Absolute evil is banned on the Internet


By Vestnik Kavkaza

The head of the State Duma Committee on Family, Women, and Child Affairs, Yelena Mizulina, who initiated adoption of the law on prohibition of gay-propaganda, shifted from gays to swearing people. Mizulina suggested banning of Internet resources for obscene words. It concerns websites and certain pages of users in social nets. According to Mizulina, it will protect children from swearing. However, the Ministry of Communication and Media rejected banning websites for swearing on their pages.

“Swearing takes place on Internet, just like in whole our life, because the Internet is an indissoluble part part of it; and it is difficult to separate the Internet as a technological field, rather than life around us.” Arseny Nedyak, the deputy head of the Department of State Policy for the Mass Media of the Ministry of Communications and Media of Russia, explains. “We try to minimize launching any grounds for banning information resources, technological banning, elimination of information, banning information, and banning users. We believe that banning is the last resort. This measure can sooner or later influence the integrity of the Internet, as the net cannot be permanently banned. Just as the hard driver of a computer or a laptop, if it is constantly fixed, renewed, and programs are being installed, sooner or later the hardware will break. If banning is constantly provided for various reasons, the same fate will await the Internet.”

According to Nedyak, “banning should be provided for “absolute evil” – child pornography, drugs, and extremism. Of course, these directions must be banned. However, we believe that it is senseless to extend the reasons for banning; at least any new reasons for banning should at first be widely discussed in society with the participation of all branch companies, structures, interested players, representatives of Internet companies, providers, and so on.”

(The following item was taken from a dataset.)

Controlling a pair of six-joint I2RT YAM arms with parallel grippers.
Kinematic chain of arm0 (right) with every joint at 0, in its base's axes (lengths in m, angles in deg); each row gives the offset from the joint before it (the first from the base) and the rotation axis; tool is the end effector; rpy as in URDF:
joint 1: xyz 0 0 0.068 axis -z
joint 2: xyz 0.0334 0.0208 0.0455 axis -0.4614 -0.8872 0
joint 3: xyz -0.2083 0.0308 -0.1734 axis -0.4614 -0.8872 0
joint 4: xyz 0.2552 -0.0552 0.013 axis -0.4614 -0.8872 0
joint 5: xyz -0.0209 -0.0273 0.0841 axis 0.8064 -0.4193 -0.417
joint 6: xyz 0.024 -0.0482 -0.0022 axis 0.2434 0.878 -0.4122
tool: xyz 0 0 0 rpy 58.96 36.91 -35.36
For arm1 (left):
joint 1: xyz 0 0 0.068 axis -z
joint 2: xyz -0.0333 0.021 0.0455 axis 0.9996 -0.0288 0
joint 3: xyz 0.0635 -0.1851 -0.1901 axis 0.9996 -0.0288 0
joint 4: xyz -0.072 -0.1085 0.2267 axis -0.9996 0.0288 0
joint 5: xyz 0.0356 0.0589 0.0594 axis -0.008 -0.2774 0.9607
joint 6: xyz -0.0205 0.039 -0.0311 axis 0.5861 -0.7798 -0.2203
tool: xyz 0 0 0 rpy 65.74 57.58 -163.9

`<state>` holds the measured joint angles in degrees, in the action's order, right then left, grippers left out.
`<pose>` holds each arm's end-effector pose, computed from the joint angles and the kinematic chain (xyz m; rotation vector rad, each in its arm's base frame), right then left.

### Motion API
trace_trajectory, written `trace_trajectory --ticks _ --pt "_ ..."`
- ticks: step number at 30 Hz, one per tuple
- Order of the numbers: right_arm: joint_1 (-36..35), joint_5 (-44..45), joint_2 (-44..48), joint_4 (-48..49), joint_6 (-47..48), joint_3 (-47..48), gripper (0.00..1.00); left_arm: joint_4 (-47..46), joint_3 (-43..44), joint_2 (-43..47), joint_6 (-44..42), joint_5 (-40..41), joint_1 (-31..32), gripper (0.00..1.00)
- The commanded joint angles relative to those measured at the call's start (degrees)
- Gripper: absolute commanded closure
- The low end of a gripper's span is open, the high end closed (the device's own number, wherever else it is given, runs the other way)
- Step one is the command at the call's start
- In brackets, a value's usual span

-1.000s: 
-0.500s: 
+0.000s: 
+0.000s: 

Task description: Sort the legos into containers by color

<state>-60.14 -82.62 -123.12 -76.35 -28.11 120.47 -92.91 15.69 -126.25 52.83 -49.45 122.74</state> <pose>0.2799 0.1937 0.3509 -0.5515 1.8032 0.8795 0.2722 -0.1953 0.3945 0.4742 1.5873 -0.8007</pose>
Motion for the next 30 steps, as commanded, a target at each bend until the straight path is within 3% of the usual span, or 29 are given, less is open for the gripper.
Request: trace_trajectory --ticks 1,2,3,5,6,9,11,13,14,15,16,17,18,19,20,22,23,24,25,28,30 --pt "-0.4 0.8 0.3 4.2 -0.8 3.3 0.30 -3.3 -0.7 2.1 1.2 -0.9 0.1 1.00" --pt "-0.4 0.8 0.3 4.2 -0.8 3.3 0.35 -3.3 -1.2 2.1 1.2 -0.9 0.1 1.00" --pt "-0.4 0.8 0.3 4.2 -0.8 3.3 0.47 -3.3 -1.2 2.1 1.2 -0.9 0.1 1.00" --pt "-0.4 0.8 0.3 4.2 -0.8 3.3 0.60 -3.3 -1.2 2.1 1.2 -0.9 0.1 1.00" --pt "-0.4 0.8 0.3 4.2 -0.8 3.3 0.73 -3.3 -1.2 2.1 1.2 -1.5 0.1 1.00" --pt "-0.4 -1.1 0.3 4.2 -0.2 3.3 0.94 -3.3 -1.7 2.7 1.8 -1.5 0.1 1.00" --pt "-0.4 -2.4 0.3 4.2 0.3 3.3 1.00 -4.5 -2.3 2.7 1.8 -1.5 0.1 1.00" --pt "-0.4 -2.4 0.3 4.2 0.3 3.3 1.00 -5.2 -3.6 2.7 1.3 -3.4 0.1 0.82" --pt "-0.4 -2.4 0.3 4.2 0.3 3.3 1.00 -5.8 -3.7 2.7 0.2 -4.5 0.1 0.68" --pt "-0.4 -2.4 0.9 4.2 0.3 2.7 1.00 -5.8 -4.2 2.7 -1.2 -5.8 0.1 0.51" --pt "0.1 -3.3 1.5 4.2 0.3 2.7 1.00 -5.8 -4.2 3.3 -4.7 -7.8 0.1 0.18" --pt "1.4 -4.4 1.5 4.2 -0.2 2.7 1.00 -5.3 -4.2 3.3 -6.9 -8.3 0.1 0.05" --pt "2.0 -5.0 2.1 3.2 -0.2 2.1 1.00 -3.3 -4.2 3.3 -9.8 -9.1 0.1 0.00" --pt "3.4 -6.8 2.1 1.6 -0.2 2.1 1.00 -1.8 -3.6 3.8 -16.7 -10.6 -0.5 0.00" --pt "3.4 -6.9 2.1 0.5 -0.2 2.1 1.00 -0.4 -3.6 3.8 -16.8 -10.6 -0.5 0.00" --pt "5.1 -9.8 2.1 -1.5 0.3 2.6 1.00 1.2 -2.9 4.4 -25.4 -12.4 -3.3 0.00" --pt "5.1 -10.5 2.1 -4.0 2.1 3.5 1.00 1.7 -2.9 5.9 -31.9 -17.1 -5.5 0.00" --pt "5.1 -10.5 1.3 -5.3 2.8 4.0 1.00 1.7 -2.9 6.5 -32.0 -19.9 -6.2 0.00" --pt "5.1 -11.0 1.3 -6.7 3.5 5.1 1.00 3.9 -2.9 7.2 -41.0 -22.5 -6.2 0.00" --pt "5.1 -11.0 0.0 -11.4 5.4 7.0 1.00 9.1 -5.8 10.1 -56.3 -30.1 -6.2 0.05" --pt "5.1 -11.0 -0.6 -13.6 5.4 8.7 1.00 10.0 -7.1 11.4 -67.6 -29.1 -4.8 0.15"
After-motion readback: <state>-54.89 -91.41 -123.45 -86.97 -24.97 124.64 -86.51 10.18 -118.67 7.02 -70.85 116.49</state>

“There are two kinds of banning,” Ruslan Gattarov, a member of the Federation Council Committee for Science, Education, Culture, and Information Policy, states. “If you ban a domain name, a whole social net is banned, rather than a certain blog or a page. And the second technical option of banning is banning ip. Everybody knows that one IP can have several dozens of websites; and when we ban an IP, we ban well-doing websites.

According to Gattarov, “to fulfill the so-called law on blacklists, to ban absolute evil – child porno, everything about spreading drugs and propaganda of suicide, the Federal Supervision Agency for Information Technologies and Communications has to do it by hand. Sometimes well-doing websites are banned, but there are few such cases because it is done by hand. As for swearing, we should fight against swearing on the net, but not by such means. It’s like we want to kill insects and use a nuclear weapon. Yes, insects will die, but a lot of good things will die together with them. The banning of websites should be the last resort, a state instrument against dangerous phenomena recognized by the society – the three I have mentioned above.”